“Octoberfest” by Elsa Nekola
Coral sinks into her uncle Dan’s recliner, thumbing through holiday catalogs and Black Friday coupons for the Feed & Seed, JCPenney, Holstrom Tire. The men have gone to deer camp, and she’s stuck watching the three children with her aunt Irene, the house already stinking of their chili supper. She might have figured she’d be left behind, if Dan and his friend Erik hadn’t led her to believe otherwise, and she knows now there’s no use in telling grown men you’re good at tracking when you’re a fifteen-year-old girl and they’ve got daughters half your age who aren’t particularly useful or bright.
They had led her to believe otherwise, no doubt about that. Erik had said, “A girl like you can have anything she wants,” and Coral still doesn’t understand what he meant by that, why he insisted on getting her alone at Oktoberfest, away from the boiled fish and kettle corn and old folks dancing polka, everything she looked forward to year after year. Dan had said, “You’re better with the Marlin than I was at your age,” and Coral knows this is a flat-out lie, that Dan is, and always has been the best shot in White Birch, maybe even across county lines.

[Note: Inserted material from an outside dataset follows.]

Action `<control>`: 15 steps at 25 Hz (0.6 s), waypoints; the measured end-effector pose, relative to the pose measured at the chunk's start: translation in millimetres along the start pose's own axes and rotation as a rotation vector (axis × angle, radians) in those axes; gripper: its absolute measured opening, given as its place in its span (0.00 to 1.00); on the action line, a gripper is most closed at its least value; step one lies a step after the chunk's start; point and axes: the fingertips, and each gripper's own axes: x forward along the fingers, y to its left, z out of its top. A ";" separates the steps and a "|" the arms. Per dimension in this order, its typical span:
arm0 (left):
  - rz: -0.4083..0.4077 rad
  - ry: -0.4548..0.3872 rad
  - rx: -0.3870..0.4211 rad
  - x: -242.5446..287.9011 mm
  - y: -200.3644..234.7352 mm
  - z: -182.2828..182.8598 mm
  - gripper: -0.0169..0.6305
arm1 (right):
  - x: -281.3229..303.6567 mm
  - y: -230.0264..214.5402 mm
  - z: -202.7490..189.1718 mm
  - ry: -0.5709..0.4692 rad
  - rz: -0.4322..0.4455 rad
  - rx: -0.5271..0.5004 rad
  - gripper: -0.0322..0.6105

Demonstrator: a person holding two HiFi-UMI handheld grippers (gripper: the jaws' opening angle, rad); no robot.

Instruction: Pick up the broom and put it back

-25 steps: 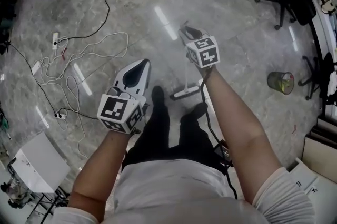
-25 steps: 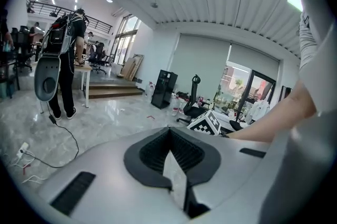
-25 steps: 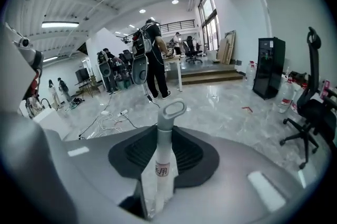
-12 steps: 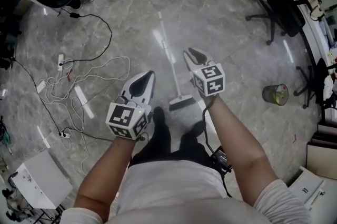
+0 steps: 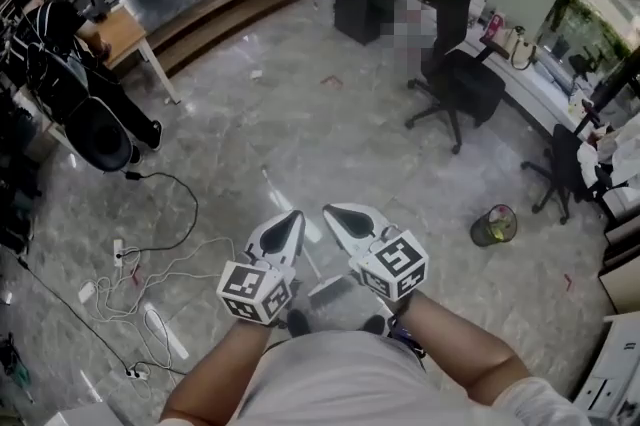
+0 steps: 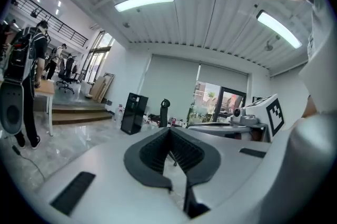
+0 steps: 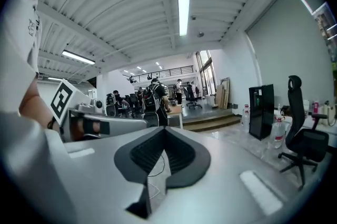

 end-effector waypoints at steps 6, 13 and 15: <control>-0.032 -0.044 0.053 20.4 -56.2 34.8 0.03 | -52.0 -2.6 40.3 -0.057 -0.018 -0.045 0.05; -0.043 -0.065 0.083 31.7 -81.1 45.2 0.03 | -79.7 -14.5 52.3 -0.094 -0.057 -0.060 0.05; -0.044 -0.063 0.086 32.7 -84.5 44.4 0.03 | -83.9 -15.7 53.3 -0.098 -0.060 -0.061 0.05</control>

But going to the woods isn’t just about aim or the physical agility to kill, not for Coral. It’s about listening and sensing, knowing tracks and habitats, discerning animal souls. It’s about patience, and silence.
Today, there’s frost on the grass, and a chill that won’t leave the air until April. The mallards and black ducks have begun to court, and in midwinter the hairy woodpeckers will drum on hollow trees. For generations, the woods behind Coral’s mother’s house have been cut and cleared by the forest products company, but over the past year, wildlife has begun to reemerge, claim territory, and so have the town’s men. It seems these former mill workers are everywhere they never used to be—even Uncle Dan is stocking produce at Kemp’s General Store and mopping floors at the high school. Erik found work on the other side of the bar at Anglers Tavern, and the adults say this suits him just fine: he’s handsome, knows how to talk to people, makes cash tips. Since his wife Kathleen went to clean up—to heal, Irene says—at her mom’s house in Chippewa Falls, Erik has begun to call on the women and girls of the town for help with Jennie and Paula.
Coral knows something else for certain, other than the lies she was told: she doesn’t want to be here among these silly girls. Her cousin Della is spread-eagle on the floor, decorating a plastic mask, Elmer’s glue under her nails; Jennie and Paula have braided each other’s hair into tight blond fishtails, the way their mother showed them before she went away.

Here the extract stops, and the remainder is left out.